- _PROMPT_:
Repeat the whole listing below, word for word.

- _RECORDED DATA_:
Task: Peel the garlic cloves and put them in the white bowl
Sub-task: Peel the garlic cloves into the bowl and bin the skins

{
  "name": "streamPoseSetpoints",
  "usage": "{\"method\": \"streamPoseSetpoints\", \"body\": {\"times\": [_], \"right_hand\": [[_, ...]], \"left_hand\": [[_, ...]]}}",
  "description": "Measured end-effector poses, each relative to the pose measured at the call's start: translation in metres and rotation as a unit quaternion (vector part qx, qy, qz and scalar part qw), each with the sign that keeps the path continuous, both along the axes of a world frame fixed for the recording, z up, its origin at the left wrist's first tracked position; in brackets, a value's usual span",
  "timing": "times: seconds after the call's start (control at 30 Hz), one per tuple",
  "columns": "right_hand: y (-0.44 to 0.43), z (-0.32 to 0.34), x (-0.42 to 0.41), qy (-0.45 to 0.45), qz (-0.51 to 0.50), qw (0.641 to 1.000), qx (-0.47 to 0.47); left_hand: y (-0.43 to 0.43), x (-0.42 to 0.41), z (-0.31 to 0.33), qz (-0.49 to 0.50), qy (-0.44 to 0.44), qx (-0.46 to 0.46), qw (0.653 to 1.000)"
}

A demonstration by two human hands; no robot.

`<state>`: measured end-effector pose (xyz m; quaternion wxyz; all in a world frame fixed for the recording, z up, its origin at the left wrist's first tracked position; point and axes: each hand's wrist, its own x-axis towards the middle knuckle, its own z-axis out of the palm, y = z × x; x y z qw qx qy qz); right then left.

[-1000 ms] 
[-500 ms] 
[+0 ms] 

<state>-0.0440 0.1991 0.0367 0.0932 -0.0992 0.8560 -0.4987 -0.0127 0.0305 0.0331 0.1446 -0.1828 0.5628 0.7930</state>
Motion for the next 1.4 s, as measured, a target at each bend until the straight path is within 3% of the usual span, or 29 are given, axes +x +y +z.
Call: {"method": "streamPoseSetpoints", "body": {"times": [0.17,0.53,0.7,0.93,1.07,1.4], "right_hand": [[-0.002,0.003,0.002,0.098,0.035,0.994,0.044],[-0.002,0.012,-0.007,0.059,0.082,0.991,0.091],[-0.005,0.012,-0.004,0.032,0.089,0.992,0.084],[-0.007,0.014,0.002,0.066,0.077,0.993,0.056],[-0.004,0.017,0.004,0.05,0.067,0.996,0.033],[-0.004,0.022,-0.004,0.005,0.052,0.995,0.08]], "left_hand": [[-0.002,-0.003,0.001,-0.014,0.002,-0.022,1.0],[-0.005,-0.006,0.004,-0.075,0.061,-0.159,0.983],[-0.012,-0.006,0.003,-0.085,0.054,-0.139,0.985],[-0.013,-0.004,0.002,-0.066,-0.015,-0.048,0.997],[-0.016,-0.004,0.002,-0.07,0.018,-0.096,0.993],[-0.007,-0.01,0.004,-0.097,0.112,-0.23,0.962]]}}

- _SOLUTION TO THE PROBLEM_:
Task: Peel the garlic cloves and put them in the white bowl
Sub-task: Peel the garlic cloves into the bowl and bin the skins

{
  "name": "streamPoseSetpoints",
  "usage": "{\"method\": \"streamPoseSetpoints\", \"body\": {\"times\": [_], \"right_hand\": [[_, ...]], \"left_hand\": [[_, ...]]}}",
  "description": "Measured end-effector poses, each relative to the pose measured at the call's start: translation in metres and rotation as a unit quaternion (vector part qx, qy, qz and scalar part qw), each with the sign that keeps the path continuous, both along the axes of a world frame fixed for the recording, z up, its origin at the left wrist's first tracked position; in brackets, a value's usual span",
  "timing": "times: seconds after the call's start (control at 30 Hz), one per tuple",
  "columns": "right_hand: y (-0.44 to 0.43), z (-0.32 to 0.34), x (-0.42 to 0.41), qy (-0.45 to 0.45), qz (-0.51 to 0.50), qw (0.641 to 1.000), qx (-0.47 to 0.47); left_hand: y (-0.43 to 0.43), x (-0.42 to 0.41), z (-0.31 to 0.33), qz (-0.49 to 0.50), qy (-0.44 to 0.44), qx (-0.46 to 0.46), qw (0.653 to 1.000)"
}

A demonstration by two human hands; no robot.

`<state>`: measured end-effector pose (xyz m; quaternion wxyz; all in a world frame fixed for the recording, z up, its origin at the left wrist's first tracked position; point and axes: each hand's wrist, its own x-axis towards the middle knuckle, its own z-axis out of the palm, y = z × x; x y z qw qx qy qz); right then left.

[-1000 ms] 
[-500 ms] 
[+0 ms] 

<state>-0.0440 0.1991 0.0367 0.0932 -0.0992 0.8560 -0.4987 -0.0127 0.0305 0.0331 0.1446 -0.1828 0.5628 0.7930</state>
Motion for the next 1.4 s, as measured, a target at each bend until the straight path is within 3% of the usual span, or 29 are given, axes +x +y +z.
Call: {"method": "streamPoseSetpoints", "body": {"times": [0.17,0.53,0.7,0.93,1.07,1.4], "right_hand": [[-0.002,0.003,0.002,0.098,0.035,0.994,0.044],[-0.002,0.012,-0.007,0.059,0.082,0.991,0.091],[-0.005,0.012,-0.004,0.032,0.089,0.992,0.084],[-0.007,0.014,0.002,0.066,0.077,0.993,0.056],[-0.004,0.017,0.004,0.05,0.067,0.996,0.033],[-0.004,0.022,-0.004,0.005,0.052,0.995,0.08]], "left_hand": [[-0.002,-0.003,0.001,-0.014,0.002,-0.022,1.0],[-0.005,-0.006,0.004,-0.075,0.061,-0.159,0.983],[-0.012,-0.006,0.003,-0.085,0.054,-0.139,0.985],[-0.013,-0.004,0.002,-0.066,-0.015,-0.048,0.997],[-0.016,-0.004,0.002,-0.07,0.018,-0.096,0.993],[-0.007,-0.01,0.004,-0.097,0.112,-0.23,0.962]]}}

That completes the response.